“How was that?” Carey asked, glad to see the hopeless look leaving Jim’s eyes.
“Oh, it’s a pretty long story for a sick man. The mere facts are that Asher Aydelot was to have bank stock, a good paying hotel, and a splendid big farm if he’d promise never to marry any descendant of Jerome Thaine, of Virginia. Asher hiked out West and enlisted in the cavalry and did United States scout duty for two years, hoping to forget Virginia Thaine, who is a descendant of this Jerome Thaine. But it wasn’t any use. Distance don’t count, you know, in cases like that.”
“Yes, I know.”
Shirley was too sick to notice Dr. Carey’s face, and he did not remember afterward how low and hard those three words sounded.
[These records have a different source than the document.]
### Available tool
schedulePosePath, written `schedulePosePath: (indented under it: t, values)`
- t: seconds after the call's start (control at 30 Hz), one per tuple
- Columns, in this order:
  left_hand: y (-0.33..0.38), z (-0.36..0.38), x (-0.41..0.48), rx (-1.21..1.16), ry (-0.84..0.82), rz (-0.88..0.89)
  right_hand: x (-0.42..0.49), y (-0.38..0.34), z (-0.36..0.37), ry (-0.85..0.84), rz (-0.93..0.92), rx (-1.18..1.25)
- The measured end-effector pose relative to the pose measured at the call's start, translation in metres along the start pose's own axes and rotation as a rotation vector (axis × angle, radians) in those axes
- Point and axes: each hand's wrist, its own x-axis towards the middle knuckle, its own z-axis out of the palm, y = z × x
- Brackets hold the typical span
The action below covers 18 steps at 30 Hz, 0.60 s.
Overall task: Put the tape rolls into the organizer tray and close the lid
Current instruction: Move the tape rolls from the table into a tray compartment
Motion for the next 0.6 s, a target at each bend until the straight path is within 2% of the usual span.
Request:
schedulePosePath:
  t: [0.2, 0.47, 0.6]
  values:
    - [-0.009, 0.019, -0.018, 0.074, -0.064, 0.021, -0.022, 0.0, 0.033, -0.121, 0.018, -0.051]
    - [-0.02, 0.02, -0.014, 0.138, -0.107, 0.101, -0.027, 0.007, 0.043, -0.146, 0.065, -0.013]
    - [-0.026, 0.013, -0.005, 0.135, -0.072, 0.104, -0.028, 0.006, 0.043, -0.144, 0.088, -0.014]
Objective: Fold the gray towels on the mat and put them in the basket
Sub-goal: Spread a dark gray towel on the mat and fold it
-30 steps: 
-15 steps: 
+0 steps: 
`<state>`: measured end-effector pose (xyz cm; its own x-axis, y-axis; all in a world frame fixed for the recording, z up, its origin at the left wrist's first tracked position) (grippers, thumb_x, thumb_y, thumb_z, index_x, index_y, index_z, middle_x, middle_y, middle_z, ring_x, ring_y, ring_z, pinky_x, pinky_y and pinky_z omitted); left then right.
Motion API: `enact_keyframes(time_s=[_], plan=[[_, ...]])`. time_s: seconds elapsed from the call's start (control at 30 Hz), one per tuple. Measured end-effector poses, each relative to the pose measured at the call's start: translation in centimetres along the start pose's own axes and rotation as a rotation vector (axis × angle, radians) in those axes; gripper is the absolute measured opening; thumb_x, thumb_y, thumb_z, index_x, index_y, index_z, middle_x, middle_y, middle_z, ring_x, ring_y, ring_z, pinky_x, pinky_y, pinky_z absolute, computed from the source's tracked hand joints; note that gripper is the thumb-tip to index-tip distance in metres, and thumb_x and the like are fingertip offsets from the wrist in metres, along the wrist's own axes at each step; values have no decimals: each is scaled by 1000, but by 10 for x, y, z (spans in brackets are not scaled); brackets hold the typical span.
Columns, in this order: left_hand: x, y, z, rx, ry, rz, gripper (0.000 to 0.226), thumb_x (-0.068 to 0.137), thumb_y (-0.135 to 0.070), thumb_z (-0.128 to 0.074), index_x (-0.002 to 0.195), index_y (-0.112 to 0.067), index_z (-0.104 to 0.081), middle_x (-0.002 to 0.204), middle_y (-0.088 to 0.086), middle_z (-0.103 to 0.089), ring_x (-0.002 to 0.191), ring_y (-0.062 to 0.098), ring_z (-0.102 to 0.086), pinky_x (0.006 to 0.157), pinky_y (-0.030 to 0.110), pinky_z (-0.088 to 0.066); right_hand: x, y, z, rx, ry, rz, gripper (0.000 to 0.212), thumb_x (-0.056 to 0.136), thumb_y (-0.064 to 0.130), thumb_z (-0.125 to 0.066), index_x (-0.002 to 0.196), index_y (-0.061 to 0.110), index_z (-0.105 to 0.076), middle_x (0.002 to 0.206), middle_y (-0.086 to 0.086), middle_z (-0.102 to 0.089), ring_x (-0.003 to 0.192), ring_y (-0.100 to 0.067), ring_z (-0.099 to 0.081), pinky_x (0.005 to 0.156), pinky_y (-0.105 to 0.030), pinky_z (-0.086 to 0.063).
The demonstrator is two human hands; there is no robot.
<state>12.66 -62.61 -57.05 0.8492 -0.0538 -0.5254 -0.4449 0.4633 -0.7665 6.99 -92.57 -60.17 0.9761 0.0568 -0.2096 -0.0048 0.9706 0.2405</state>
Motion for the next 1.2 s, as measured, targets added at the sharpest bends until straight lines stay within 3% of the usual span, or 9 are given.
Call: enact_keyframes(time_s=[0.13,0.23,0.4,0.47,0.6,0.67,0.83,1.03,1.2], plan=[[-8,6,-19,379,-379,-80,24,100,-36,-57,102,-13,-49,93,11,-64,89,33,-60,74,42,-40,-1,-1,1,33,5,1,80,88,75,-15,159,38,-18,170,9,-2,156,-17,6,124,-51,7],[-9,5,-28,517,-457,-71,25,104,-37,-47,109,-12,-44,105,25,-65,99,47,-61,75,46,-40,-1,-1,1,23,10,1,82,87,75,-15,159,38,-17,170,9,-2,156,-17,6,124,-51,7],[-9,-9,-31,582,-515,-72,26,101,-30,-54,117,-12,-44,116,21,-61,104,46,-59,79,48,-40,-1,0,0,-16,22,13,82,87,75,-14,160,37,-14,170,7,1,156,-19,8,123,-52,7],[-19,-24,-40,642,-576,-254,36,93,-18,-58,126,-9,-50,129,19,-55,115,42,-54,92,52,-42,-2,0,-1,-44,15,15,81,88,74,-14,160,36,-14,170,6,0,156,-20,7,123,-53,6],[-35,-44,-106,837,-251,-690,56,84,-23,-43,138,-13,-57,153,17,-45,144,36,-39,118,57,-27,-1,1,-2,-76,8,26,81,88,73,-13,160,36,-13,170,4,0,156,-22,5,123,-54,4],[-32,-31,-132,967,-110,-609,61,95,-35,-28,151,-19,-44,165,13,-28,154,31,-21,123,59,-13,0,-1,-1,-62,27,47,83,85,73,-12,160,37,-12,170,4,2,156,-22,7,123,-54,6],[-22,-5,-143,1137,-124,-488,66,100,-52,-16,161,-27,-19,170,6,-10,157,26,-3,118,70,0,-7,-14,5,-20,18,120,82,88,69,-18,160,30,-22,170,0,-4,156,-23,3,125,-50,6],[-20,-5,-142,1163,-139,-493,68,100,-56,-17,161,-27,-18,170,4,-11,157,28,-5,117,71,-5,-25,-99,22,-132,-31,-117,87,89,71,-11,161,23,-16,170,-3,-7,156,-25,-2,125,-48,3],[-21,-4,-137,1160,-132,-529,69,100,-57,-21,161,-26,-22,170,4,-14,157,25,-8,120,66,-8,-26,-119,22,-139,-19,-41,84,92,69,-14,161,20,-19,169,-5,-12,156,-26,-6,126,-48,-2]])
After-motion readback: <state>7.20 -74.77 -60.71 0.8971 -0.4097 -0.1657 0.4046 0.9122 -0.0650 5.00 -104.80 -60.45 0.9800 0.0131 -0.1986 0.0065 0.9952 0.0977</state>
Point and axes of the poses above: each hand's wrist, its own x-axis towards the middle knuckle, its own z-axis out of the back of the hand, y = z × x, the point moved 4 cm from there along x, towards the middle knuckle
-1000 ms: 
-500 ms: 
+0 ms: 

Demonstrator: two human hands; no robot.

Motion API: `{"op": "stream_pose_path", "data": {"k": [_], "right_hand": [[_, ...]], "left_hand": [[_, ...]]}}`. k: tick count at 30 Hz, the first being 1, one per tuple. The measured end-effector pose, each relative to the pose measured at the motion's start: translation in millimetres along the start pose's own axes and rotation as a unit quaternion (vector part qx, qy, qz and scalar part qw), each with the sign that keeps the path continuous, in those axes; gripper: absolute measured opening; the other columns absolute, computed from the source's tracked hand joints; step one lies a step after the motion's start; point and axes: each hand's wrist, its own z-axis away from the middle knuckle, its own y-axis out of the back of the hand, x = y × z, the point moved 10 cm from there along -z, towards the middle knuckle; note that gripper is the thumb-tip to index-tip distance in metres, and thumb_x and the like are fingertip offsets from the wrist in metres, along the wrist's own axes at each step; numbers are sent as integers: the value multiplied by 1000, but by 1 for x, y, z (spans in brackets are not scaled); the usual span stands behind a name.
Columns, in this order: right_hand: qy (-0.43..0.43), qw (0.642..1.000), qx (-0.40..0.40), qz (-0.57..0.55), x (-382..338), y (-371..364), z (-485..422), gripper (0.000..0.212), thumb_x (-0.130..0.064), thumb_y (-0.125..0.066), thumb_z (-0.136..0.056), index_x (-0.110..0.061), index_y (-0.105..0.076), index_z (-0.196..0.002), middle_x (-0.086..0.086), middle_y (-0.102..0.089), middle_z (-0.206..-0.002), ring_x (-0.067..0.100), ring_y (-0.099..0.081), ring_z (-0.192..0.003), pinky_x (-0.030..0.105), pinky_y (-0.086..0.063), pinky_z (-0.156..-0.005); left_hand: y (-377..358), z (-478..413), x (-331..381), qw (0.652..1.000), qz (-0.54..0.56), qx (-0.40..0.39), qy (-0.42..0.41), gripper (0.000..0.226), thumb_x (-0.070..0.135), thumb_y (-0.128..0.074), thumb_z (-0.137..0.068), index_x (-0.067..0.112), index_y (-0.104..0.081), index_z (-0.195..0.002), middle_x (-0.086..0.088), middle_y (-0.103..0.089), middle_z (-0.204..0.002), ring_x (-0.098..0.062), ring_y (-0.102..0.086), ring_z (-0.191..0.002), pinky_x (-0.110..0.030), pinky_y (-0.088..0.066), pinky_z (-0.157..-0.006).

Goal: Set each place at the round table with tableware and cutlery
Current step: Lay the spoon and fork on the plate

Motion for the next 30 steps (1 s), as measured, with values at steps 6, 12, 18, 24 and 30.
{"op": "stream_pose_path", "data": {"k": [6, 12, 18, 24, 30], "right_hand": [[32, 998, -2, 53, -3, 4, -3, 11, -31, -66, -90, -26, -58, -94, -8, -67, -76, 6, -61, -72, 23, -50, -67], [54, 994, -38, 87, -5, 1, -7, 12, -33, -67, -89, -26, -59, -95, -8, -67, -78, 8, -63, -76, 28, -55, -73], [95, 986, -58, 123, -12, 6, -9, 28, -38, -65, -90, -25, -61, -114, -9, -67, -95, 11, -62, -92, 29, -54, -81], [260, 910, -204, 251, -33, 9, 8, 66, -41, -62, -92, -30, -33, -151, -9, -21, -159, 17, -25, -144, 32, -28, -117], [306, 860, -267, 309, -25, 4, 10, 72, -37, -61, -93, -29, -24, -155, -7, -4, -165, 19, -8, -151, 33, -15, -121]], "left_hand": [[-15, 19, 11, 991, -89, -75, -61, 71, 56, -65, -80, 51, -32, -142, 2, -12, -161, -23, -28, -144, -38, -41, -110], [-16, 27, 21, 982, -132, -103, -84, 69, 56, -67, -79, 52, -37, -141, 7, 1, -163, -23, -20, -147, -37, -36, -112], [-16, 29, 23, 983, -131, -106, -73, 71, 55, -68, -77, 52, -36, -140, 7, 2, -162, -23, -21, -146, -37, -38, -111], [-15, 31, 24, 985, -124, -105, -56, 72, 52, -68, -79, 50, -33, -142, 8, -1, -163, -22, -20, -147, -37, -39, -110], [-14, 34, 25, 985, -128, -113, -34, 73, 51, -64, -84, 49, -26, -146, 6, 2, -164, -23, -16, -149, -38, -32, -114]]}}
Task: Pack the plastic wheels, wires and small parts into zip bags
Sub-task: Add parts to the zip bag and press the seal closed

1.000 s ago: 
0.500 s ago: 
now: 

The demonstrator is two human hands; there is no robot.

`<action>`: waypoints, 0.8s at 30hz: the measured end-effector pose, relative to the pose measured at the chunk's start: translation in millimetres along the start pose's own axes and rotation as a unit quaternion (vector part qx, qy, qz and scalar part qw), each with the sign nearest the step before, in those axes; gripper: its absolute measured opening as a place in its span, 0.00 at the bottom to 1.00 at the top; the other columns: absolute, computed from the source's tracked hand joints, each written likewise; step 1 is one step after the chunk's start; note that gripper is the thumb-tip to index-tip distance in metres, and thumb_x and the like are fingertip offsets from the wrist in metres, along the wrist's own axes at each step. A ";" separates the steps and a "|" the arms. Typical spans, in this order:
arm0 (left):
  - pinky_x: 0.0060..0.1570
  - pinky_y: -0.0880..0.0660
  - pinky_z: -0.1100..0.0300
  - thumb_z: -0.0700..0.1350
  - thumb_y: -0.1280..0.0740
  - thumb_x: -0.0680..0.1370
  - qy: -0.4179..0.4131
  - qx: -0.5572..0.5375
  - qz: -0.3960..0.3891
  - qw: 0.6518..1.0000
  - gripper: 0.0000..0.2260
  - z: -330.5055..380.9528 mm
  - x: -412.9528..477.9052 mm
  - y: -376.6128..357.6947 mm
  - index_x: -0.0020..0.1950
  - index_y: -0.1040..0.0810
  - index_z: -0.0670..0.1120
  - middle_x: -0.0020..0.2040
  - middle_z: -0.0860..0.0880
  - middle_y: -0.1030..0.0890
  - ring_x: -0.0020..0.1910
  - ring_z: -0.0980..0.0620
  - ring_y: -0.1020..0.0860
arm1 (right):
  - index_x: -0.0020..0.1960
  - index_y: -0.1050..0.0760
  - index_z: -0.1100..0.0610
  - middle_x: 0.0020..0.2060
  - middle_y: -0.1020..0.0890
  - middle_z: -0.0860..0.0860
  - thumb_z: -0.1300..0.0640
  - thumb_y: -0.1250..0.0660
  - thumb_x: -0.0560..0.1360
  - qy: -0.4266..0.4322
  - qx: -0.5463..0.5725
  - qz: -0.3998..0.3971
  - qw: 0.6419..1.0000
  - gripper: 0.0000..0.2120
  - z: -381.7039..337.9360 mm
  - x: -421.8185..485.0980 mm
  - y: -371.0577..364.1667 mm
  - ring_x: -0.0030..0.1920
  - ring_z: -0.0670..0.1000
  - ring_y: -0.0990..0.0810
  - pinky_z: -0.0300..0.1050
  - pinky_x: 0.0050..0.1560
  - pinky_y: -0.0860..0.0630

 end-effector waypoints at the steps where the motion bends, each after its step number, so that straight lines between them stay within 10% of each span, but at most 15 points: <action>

“It seems Virginia had pulled Asher through a fever in a Rebel hospital, and we all love our nurses.” Jim patted the doctor’s knee as he said this. “And when the father’s will was read out against ever, ever, ever his son marrying a Thaine, Asher promptly said that the whole inheritance, 79 bank stock, hotel, and farm, might go where—the old man Aydelot had already gone—maybe. Anyhow, he married Virginia Thaine and she was game to come out here and pioneer on a Grass River claim. Strange what a woman will do for love, isn’t it? And to go on a forty-mile ride to save a worthless pup’s life! That’s me. Think of the daughter of one of those old Virginia homes up to a trick like that?”
“You’ve talked enough now.”
Shirley looked up in surprise at this stern command, but Dr. Carey had gone to the other side of the cabin and sat staring out at the river running bank-full at the base of the little slope.
When he turned to his patient again, the old tender look was in his eyes. Men loved Jim Shirley if they cared for him at all. And now the pathetic hopelessness of Jim’s face cut deep as Carey studied it.
“I say, Shirley, did you ever know a man back East named Thomas Smith?” he asked.
“No. Strange name, that! Where’d you run onto it? Smith! Smith! How do you spell it?” Jim replied indifferently.